Increases in long-dated US interest rates during the final quarter of last year hit the value of Ørsted's US portfolio, especially offshore wind projects, prompting the company to book an impairment of 4.3 billion kroner. The value of seabed leases in New Jersey, Maryland and Delaware were revised down due to market uncertainties, adding 3.5 billion kroner in impairments.
Dominion unfazed
Dominion, meanwhile, took Trump's executive order in stride. The company is building the largest offshore wind facility in the country off the coast of Virginia and believes the 2.6-GW project will finish on time despite the presidential action.
"We're confident [the Coastal Virginia Offshore Wind project] will be completed on time and that Virginia's clean energy transition will continue with bipartisan support for many years to come," said Dominion spokesperson Jeremy Slayton in response to the executive order.
Jefferies does not see a capital recovery risk for the project since it operates on an annual regulatory recovery schedule, but the executive order still "raises the question of prudency on further investments" if action is taken on the lease.
Another project that could end up in the administration's crosshairs is the 2,400-MW SouthCoast Wind Energy Offshore Project under development by EDP SA and Engie SA, which received final approval from the Bureau of Ocean Energy Management at the end of 2024.
Environmental groups expressed dismay with President Trump's freeze on new offshore wind leases. In a Jan. 20 statement, Sierra Club Deputy Legislative Director for Clean Energy and Electrification Xavier Boatright promised that the environmental advocacy group "will fight back against this callous decision."
ACP's Grumet added that the order contradicts another executive order declaring a national energy emergency.
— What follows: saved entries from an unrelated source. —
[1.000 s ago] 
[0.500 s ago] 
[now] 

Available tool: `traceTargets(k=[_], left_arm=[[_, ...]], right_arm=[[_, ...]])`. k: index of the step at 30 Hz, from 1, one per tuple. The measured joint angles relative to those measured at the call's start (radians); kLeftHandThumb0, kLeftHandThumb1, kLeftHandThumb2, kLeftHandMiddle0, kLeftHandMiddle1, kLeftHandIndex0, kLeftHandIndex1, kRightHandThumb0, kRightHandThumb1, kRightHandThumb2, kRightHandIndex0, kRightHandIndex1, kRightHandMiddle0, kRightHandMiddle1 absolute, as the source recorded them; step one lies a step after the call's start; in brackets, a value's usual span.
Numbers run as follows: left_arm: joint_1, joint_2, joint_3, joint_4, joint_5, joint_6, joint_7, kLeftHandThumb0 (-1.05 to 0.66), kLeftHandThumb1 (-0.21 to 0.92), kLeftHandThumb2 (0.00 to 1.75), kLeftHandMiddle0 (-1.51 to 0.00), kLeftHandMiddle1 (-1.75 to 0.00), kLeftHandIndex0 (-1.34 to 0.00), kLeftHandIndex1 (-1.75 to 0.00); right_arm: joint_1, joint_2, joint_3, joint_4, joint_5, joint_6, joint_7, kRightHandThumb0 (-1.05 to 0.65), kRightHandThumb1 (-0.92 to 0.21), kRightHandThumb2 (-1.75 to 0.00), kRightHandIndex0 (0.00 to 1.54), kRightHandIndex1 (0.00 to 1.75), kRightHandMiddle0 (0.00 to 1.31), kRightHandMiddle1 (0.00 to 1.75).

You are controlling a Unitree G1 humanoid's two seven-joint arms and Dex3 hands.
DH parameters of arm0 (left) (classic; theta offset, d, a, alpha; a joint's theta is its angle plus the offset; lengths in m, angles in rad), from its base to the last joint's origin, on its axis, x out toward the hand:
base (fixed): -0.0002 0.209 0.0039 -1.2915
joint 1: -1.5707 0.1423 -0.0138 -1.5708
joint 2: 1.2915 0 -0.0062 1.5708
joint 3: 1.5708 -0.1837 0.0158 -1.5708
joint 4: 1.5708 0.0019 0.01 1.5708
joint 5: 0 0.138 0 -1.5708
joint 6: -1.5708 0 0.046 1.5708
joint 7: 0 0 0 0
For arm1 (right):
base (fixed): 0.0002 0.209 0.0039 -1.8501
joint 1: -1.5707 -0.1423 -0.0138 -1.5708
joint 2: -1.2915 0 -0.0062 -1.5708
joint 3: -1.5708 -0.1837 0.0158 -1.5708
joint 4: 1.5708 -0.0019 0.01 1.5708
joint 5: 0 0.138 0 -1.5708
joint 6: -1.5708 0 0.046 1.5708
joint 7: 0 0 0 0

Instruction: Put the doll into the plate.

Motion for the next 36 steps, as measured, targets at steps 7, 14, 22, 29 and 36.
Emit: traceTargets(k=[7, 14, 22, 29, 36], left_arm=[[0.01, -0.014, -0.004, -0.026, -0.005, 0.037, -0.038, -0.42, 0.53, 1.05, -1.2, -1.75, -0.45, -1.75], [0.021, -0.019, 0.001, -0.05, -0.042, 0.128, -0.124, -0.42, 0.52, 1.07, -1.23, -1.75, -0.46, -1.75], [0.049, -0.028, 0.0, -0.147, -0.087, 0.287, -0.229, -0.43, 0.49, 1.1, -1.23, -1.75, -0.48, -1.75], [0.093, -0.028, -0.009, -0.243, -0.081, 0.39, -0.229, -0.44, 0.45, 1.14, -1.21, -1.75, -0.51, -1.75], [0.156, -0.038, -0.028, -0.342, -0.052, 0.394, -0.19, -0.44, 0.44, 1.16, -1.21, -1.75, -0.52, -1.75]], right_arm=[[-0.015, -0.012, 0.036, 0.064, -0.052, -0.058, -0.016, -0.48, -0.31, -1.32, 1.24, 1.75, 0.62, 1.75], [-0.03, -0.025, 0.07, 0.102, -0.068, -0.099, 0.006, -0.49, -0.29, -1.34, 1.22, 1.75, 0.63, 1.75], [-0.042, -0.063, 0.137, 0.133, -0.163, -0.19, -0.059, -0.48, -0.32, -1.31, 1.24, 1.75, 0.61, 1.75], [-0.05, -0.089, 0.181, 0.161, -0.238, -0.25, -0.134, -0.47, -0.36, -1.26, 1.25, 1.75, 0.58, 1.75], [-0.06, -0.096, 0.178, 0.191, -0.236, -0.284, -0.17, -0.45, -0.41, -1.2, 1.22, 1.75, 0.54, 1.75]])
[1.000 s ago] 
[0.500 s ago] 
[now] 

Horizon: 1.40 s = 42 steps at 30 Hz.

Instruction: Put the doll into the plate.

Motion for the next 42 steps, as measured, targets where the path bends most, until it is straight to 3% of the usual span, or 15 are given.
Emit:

"The contradiction between the energy-focused executive orders is stark: while on one hand the administration seeks to reduce bureaucracy and unleash energy production, on the other it increases bureaucratic barriers, undermining domestic energy development and harming American businesses and workers," Grumet said.
When it comes to the industry itself, companies are still primarily in due diligence mode.
"All the onshore and offshore wind clients I have are evaluating right now what to do, but most of them are trying to figure out whether they want to work within the confines [of the order] or vote with their feet and move out of the US," Baker Botts' Dajani said.
As of Jan. 21, US$1 was equivalent to 7.16 Danish kroner.